1 Haziran 2015 Pazartesi


Zülfü Livaneli’nin Serenad romanının bazı sayfalarında o hissi yakaladım; Maximilian Wagner ve Maya Duran’ın İstanbul’daki maceraları, şehrin gizli saklı kalmış, önünden hızlı hızlı yürüyüp geçtiğimiz, tarih kokan binalarında, sokaklarında, kiliselerinde, hastanelerinde, okullarında, otellerinde geçiyordu.

O an o yerlerin bugünkü hallerini görüp gezmek istedim, kalkıp oralara gitsem çevremde ne İstanbul’un meşhur kalabalığı, ne de gürültüsü olacaktı, sakin sakin gezecektim. Gezimden önce de araştırıp bulacağım bilgiler ilk heyecanı yaratacak, o yerleri arayıp bulduğumda da kendi kendime yaptığım bu şeyin hazzı, o yerlerin ruhu, tarihi, yaşanmışlıkları, hepsi bir olup güzel bir şey ortaya çıkaracaklardı.

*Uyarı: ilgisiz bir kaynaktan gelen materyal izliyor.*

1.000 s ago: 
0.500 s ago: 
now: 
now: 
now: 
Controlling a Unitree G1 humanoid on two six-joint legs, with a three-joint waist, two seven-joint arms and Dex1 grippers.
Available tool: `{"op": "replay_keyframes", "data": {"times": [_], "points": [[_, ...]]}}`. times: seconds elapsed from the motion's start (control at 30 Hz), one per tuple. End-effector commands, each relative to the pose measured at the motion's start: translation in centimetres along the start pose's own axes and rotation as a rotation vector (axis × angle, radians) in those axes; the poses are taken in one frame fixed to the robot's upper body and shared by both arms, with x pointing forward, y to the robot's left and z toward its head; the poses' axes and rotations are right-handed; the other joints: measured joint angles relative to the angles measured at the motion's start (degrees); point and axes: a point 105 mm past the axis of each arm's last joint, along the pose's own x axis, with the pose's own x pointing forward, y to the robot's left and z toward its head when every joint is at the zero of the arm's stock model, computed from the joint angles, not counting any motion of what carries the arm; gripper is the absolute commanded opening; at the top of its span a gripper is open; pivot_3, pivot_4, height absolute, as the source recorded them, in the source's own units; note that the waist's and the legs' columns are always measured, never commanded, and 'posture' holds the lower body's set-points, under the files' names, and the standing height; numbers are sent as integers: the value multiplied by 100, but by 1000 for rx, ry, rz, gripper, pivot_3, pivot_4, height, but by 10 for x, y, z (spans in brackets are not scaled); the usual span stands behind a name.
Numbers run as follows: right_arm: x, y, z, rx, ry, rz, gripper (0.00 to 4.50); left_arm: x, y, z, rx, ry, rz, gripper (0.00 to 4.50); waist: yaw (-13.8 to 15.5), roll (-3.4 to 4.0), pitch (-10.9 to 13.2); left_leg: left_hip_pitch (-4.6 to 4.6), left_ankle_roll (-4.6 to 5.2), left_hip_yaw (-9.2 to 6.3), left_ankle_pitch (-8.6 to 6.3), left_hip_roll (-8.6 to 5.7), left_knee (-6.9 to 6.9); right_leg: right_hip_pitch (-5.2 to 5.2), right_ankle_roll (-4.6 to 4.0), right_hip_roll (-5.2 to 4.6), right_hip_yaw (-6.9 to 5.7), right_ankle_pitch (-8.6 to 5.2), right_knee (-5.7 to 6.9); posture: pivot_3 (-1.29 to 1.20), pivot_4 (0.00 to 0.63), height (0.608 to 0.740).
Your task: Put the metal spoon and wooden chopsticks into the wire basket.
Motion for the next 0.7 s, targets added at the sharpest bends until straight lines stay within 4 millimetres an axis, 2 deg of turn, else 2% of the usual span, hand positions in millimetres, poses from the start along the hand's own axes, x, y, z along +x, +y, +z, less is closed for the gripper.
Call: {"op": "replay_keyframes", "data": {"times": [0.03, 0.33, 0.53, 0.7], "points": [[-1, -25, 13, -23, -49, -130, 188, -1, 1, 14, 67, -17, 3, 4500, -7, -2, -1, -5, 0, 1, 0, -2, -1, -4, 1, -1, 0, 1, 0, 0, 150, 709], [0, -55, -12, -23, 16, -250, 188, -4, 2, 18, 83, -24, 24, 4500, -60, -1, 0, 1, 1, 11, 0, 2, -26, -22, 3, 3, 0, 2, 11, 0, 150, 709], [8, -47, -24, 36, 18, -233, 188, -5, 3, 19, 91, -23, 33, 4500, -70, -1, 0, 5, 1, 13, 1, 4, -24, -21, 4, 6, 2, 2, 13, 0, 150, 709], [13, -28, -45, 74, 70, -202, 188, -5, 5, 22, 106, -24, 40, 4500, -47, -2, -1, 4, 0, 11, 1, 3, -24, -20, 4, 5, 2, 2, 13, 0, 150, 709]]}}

İşte “Gezicem Seni İstanbul” bu his ve istekle ortaya çıktı, eh biraz da araştırma ve emekle de olgunlaştı.

İstanbul’un her yerini gezmeye, her hikayesini okumaya ömür yetmez, ama biz sakin sakin bir yerlerden başladık. Şimdi işte o yerleri bulup gezme zamanı!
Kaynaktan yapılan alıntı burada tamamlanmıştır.